De nos jours, même si la plupart des graffiteurs continuent à oeuvrer dans l’illégalité, la légitimité du street art en tant que mouvement de l’art contemporain est incontestable. Par ailleurs, le graffiti est utilisé dans les campagnes publicitaires, depuis une dizaine d’années, des grandes sociétés comme Nike, IBM, Sony emploient des graffiteurs. L’art urbain à aussi tendance à se monumentaliser. Les métropoles sont la scène de projets gigantesques commandités par des promoteurs à des collectifs (de graffiteurs, designers, photographes, pochoiristes), pour donner une plus-value artistique à leur immobilier.

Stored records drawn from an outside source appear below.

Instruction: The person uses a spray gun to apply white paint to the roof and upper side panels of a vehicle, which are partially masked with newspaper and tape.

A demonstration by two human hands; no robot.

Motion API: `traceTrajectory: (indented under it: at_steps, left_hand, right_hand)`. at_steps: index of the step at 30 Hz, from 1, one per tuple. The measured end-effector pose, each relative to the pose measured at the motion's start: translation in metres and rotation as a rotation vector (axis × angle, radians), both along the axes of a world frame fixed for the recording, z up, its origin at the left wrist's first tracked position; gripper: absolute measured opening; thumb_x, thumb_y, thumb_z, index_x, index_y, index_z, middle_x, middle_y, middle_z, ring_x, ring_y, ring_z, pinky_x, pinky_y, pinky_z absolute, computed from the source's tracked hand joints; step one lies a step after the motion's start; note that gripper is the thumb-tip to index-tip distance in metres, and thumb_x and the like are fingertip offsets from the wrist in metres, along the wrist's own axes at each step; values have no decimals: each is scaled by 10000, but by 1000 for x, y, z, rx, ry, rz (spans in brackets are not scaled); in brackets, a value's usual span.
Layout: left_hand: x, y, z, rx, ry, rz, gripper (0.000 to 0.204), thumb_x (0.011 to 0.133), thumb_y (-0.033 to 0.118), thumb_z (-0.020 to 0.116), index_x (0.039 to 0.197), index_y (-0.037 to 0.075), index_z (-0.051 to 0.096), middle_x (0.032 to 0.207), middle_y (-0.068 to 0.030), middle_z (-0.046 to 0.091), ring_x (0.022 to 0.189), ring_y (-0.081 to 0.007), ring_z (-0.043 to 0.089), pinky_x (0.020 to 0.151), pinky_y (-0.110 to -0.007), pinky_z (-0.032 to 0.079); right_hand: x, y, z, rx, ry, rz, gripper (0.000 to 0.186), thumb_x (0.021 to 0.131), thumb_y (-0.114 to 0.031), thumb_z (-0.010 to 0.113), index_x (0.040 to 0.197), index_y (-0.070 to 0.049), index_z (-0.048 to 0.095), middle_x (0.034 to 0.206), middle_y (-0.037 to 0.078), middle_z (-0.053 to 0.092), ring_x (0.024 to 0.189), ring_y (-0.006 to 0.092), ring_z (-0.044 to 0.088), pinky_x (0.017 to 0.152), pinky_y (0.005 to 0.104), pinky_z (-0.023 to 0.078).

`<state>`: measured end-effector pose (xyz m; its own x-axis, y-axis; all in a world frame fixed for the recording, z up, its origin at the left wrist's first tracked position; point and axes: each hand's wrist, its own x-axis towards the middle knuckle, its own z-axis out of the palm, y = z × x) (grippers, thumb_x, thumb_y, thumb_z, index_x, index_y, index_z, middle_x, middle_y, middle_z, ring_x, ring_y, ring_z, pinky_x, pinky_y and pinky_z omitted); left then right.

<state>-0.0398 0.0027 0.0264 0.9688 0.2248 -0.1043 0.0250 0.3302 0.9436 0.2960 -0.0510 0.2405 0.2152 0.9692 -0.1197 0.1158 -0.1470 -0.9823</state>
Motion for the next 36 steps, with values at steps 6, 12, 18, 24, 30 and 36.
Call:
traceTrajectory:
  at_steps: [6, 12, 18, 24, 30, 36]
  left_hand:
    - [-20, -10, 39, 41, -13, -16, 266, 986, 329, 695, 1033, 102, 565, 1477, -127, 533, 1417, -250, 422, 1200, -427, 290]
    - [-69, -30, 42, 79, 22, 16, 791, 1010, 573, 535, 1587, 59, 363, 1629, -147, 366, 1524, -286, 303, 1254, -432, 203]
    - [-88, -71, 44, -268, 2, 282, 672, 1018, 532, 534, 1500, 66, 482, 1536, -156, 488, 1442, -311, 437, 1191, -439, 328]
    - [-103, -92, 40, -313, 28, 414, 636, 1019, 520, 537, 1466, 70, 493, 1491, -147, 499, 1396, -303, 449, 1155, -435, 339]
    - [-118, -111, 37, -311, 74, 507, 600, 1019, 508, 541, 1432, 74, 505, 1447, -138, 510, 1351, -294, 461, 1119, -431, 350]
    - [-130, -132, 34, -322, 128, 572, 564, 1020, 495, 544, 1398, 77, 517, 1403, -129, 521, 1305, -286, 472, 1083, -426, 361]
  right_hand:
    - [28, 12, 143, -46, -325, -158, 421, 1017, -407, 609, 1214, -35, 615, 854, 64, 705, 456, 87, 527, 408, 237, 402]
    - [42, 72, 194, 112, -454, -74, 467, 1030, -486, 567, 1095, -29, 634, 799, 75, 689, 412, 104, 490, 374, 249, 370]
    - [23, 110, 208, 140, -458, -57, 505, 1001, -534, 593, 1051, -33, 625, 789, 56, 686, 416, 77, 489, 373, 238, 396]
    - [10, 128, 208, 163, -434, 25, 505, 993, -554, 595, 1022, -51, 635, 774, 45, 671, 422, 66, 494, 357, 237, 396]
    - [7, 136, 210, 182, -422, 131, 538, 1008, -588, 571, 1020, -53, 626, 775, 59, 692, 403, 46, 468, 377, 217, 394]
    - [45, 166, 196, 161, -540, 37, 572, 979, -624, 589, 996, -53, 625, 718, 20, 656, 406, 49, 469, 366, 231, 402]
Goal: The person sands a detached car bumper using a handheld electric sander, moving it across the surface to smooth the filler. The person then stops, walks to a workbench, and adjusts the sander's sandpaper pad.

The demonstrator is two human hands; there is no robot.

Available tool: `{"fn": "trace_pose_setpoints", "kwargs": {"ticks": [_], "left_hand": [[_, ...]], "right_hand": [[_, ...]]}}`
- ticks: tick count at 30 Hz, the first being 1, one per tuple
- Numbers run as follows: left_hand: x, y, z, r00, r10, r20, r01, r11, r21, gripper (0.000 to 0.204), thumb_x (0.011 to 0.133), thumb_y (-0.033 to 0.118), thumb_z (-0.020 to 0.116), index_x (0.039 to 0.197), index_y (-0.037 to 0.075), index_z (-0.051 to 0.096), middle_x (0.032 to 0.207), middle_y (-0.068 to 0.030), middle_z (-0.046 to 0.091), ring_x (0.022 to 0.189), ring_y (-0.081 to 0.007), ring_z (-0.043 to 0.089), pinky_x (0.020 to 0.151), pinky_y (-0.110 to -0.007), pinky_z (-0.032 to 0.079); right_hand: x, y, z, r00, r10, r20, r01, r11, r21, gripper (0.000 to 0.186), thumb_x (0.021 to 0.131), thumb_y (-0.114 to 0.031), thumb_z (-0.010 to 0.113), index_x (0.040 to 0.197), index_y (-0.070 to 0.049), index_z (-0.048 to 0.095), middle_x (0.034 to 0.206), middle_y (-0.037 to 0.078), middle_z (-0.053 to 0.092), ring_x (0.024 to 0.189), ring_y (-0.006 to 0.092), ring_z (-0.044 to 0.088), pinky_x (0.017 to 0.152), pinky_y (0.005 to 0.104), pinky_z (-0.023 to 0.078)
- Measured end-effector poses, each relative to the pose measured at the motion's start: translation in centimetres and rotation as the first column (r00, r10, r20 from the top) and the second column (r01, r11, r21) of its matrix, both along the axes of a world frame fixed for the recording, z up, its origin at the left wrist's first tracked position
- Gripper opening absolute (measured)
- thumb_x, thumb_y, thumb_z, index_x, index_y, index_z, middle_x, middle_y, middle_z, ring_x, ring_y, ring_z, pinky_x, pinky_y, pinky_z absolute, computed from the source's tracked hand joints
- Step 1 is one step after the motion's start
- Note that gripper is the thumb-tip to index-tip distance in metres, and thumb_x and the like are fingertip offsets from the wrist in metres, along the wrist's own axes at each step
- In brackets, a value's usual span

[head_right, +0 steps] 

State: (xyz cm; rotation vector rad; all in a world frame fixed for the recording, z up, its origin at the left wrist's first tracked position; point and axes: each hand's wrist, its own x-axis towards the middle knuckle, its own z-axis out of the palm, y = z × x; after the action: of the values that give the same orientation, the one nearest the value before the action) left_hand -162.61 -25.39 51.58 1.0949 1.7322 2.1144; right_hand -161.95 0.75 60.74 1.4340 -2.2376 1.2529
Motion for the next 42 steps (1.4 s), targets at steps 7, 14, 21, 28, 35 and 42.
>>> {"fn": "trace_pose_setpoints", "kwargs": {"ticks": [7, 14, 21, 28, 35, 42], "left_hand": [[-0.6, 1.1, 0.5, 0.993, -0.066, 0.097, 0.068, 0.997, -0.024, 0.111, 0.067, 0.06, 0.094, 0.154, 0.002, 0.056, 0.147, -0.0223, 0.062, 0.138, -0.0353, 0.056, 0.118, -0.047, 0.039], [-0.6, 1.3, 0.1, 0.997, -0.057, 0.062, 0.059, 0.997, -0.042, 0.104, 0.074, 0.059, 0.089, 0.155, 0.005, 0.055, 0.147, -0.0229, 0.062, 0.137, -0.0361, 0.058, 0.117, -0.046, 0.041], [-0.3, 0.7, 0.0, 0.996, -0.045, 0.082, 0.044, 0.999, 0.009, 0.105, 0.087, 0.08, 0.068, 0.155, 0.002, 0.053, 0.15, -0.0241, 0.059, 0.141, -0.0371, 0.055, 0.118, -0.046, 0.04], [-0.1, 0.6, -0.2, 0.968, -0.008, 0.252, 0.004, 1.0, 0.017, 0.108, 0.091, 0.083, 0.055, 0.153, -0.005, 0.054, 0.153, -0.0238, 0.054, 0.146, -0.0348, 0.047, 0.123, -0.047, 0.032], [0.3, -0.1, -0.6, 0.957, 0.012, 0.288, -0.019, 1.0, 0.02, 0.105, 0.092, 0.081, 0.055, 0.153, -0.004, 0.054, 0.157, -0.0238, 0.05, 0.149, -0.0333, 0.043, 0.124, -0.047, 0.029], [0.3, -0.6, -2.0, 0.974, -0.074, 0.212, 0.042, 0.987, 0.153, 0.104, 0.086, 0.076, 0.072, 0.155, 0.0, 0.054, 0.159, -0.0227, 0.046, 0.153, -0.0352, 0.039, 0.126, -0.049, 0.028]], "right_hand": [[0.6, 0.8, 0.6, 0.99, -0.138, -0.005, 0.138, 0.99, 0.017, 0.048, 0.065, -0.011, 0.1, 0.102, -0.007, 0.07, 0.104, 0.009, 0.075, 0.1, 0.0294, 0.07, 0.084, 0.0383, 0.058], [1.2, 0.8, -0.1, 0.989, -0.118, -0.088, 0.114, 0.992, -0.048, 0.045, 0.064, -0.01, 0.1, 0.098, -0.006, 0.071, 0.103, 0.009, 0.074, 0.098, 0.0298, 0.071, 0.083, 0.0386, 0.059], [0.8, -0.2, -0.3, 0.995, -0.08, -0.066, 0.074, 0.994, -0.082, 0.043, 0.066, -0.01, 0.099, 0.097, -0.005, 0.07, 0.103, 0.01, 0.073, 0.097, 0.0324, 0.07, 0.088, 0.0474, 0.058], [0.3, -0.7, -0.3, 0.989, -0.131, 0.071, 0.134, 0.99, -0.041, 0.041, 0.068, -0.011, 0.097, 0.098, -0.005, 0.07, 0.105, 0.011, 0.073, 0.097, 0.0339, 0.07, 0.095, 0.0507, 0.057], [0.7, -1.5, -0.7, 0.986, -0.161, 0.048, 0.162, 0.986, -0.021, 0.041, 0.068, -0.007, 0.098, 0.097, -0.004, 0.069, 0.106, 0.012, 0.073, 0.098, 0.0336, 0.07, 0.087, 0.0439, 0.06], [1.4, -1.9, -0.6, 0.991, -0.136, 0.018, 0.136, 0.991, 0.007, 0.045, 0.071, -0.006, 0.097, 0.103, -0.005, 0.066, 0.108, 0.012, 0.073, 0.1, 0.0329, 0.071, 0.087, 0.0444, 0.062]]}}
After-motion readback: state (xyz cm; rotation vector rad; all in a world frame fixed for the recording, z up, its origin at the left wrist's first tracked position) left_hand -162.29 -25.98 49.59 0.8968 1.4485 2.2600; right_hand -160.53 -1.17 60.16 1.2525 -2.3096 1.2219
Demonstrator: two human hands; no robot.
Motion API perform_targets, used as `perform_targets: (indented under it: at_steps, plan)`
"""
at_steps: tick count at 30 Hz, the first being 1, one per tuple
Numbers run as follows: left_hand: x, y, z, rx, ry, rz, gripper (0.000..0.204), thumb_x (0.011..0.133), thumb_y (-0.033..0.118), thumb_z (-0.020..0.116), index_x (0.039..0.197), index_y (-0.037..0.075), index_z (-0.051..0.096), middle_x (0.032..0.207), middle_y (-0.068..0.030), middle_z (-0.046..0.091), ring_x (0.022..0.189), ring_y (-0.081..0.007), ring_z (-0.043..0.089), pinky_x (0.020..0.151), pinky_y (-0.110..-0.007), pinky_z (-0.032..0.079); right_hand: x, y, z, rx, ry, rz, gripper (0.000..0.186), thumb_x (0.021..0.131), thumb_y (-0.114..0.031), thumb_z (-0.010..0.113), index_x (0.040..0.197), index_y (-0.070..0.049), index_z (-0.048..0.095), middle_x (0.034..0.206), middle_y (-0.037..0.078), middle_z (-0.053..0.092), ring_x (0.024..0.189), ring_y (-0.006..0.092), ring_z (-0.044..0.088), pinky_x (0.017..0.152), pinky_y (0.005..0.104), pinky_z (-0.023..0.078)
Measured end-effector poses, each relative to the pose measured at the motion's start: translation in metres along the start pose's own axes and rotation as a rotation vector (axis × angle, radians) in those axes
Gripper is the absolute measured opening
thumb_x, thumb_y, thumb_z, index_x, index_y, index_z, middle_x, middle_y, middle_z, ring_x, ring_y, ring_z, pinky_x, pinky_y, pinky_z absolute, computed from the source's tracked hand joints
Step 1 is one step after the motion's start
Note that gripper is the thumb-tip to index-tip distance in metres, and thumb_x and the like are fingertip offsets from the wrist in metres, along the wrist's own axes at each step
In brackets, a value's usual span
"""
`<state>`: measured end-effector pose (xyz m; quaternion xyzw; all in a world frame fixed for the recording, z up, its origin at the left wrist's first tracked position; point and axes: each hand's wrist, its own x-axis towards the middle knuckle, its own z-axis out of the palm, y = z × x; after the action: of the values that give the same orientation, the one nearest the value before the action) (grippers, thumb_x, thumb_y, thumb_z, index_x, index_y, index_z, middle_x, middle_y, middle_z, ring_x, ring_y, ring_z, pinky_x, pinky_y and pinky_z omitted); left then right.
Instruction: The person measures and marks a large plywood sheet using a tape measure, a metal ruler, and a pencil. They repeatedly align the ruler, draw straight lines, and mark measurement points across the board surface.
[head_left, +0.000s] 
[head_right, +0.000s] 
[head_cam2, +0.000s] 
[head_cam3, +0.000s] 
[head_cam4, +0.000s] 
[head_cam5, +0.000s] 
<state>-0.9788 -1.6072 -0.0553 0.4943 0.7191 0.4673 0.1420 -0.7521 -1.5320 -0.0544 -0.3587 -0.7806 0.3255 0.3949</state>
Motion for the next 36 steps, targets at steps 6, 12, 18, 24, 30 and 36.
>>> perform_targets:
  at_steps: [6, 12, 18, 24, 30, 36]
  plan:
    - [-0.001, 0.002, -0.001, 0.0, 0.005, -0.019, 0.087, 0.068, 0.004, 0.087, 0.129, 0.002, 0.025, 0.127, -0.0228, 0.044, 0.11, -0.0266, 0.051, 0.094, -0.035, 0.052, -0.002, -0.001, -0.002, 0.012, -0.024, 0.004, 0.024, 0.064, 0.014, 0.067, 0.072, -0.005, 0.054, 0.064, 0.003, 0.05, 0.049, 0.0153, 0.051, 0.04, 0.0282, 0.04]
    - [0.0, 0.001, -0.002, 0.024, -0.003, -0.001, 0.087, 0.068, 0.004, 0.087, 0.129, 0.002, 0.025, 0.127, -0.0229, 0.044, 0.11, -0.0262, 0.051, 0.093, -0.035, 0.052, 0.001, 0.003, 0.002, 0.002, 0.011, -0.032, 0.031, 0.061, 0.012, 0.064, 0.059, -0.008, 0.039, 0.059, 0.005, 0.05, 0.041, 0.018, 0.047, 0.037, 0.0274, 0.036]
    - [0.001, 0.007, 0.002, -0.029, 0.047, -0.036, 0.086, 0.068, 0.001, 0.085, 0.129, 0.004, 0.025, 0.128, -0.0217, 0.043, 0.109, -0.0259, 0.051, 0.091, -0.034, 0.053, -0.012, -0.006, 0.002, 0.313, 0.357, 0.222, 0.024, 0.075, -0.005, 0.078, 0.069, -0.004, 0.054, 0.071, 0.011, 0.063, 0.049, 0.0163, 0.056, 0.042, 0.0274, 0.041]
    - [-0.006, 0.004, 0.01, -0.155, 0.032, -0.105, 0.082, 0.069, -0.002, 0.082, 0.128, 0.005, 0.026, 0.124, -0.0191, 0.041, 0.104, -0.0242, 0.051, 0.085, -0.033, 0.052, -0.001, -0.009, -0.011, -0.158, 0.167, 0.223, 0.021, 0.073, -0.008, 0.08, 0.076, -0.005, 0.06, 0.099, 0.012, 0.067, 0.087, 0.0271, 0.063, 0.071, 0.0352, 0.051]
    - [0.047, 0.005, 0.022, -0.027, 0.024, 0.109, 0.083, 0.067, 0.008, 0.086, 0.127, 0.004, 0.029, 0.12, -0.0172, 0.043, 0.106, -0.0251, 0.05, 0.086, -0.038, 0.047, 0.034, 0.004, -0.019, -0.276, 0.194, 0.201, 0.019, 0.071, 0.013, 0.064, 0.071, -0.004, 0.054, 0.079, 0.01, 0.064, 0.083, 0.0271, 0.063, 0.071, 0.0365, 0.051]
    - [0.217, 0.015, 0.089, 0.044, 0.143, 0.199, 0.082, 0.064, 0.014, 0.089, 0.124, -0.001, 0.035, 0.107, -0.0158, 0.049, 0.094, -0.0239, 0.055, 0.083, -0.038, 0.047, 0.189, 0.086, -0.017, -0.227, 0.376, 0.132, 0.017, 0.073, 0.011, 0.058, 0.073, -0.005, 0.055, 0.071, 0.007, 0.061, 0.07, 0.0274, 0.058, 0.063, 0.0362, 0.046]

L’affichage Kunst ist Waffe est pour moi typique de Berlin, de cette ville à la fois nostalgique et contemporaine, en chantiers et en devenir, végétale et sauvage, réactive et incontrôlable, couleur pierre et de toutes les couleurs.... J’ai été fascinée, non pas tant par les murales spectaculaires, les oeuvres des graffiteurs connus que par toutes ces formes d’inscriptions éphémères, ces petites interventions d’anonymes. L’accumulation de tags, graffitis, affiches, autocollants, grattages, transforment les murs, les vitres, les portes d’entrée, le mobilier urbain, jusque dans les endroits les plus insolites et inaccessibles, en de véritables oeuvres collectives. Leur beauté picturale n’est pas due qu’au hasard, mais à une composition réalisée en plusieurs étapes par des anonymes qui s’expriment et se répondent en plaçant leur propre intervention.
À Berlin, ces tribunes libres d’affichages sauvages et de tags sont, le plus souvent, des juxtapositions d’éléments qui me font penser à des collages dadaïstes entre autres de Kurt Schwitters et d’Hannah Höch.
À Paris, les compositions sont plus anarchiques, leurs superpositions, recouvrements et arrachages, me rappellent les affiches lacérées de Raymond Hains et de Jacques Villeglé surnommées par ce dernier, des Réalités collectives; ce qui fera dire à Pierre Restany « Jacques Villeglé est de ceux pour qui le monde de la rue est un tableau permanent ».
Il y a aussi à Berlin, les tags gravés, grattés dans les vitres des bus, des trams, du métro. Les griffures des tags captent et diffractent les rayons de soleil et les éclairages de la nuit; on dirait de la peinture gestuelle. Alors qu’à Paris, les vitres notamment les cabines téléphoniques, sont plutôt taggées avec de la peinture à l’aérosol.
Dans les vitres, se superposent et se mêlent tags, jeux de lumière, couleurs et morceaux de ville et parfois, mon reflet. Ces tags ont presque entièrement disparu. Fin 2008, la compagnie BVG des transports berlinois, pour éradiquer les tags, a recouvert les vitres d’un film adhésif imprimé d’un motif, le pictogramme de la Porte de Brandebourg.